Mit seinem KI-basierten Vorhersagesystem für den Lebensmittelhandel überzeugte Circly in der Vergangenheit bereits namhafte Investoren. Dazu zählen unter anderem der niederösterreichische VC tecnet Equity. In einer Pre-Seed-Finanzierungsrunde im vergangenen Jahr sicherte sich Circly einen Millionenbetrag – brutkasten berichtete. Ergänzt wird die Liste der Investoren durch weitere Beteiligungen, darunter die A&S Beteiligungsgesellschaft von Axel Greiner, das Tyrolean Business Angel Network, Reventura sowie Unternehmer Max Schnödl.

Nun verkündet das niederösterreichische Startup einen weiteren Investor an seiner Seite: PlanRadar-Gründer Ibrahim Imam und Sander van de Rijdt investieren einen sechsstelligen Betrag.

Ziel: Aufbau der globalen Reichweite und Kundenbasis

Seit seiner Gründung im Jahr 2021 beschäftigt sich Circly mit der Bekämpfung von Ressourcen- und Lebensmittelverschwendung in Produktion und Handel. Die Gründer Armin Kirchknopf (CTO) und Eric Weisz (CEO) entwickelten mithilfe von Künstlicher Intelligenz ein Planungstool, das Absatz- und Bedarfsprognosen ermöglicht.

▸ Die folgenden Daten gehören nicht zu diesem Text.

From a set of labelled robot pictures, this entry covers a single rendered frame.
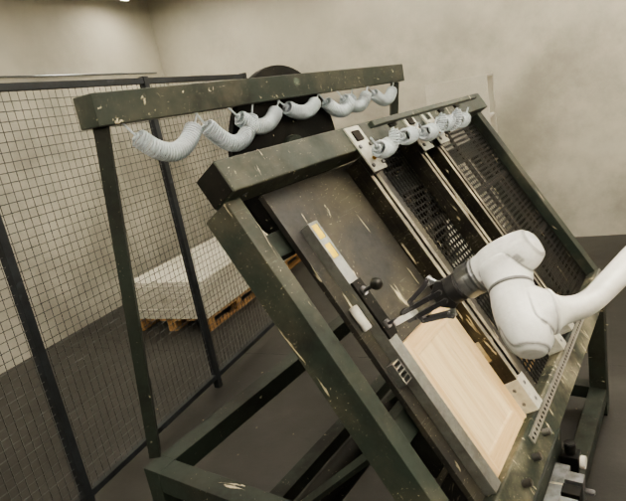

Circly bestätigt nun ein sechsstelliges Investments in Form eines Wandeldarlehens von den PlanRadar-Gründern Ibrahim Imam und Sander van de Rijdt. Mit diesem Kapital will das Unternehmen seine „vertriebliche Internationalisierung und technologische Weiterentwicklung maßgeblich beschleunigen, um den global wachsenden Bedarf an effizienteren und nachhaltigen Planungslösungen zu decken“, heißt es in der Aussendung.

Vonseiten Sander van de Rijdt heißt es: „Das Team von Circly hat uns mit seinem Engagement für Nachhaltigkeit und Innovationskraft überzeugt. Die einzigartige Kombination aus KI und praxisnahen Branchenlösungen trifft auf eine stark wachsende Nachfrage im internationalen Markt. Unser Ziel ist es, Circly dabei zu unterstützen, seine Reichweite und Kundenbasis global aufzustellen“.

Sander van de Rijdt wird neues Mitglied im Circly-Board

Gleichzeitig gibt das Startup bekannt, dass Sander van de Rijdt als neues Mitglied in das Board des Unternehmens eintritt. Diese Entscheidung soll die langfristige Wachstumsstrategie unterstützen, da das Unternehmen künftig international expandieren und seine Technologieführerschaft weiter ausbauen möchte.

CEO Weisz betont: „Mit Sander van de Rijdt haben wir ab sofort einen erfahrenen strategischen Partner im Board, der unsere Vision teilt und wertvolle Erfahrungen im internationalen Wachstum mitbringt. Mit seiner Expertise wird es uns gelingen, die Vorteile unserer Lösung einer globalen Kundschaft zugänglich zu machen“.

Circly zählt namhafte Unternehmen zu seinen Kunden

Das 2021 in St. Pölten gegründete Unternehmen entwickelte eine selbstlernende Absatzprognose-Software für Handelsunternehmen. Ziel ist es, Ressourcen- und Lebensmittelverschwendung zu reduzieren. Gleichzeitig verspricht die Software eine präzisere Verwaltung von Lagerbeständen und ein besseres Verständnis für Kundenbedürfnisse. Zudem will Circly schnelle und praxisnahe Ergebnisse liefern, die unmittelbar umsetzbar sind.

Zu den Kunden von Circly gehören namhafte Unternehmen aus Deutschland, den Niederlanden und Österreich. Darunter Refresco, Egger Getränke, Nah&Frisch und der Lebensmittelgroßhändler Kastner.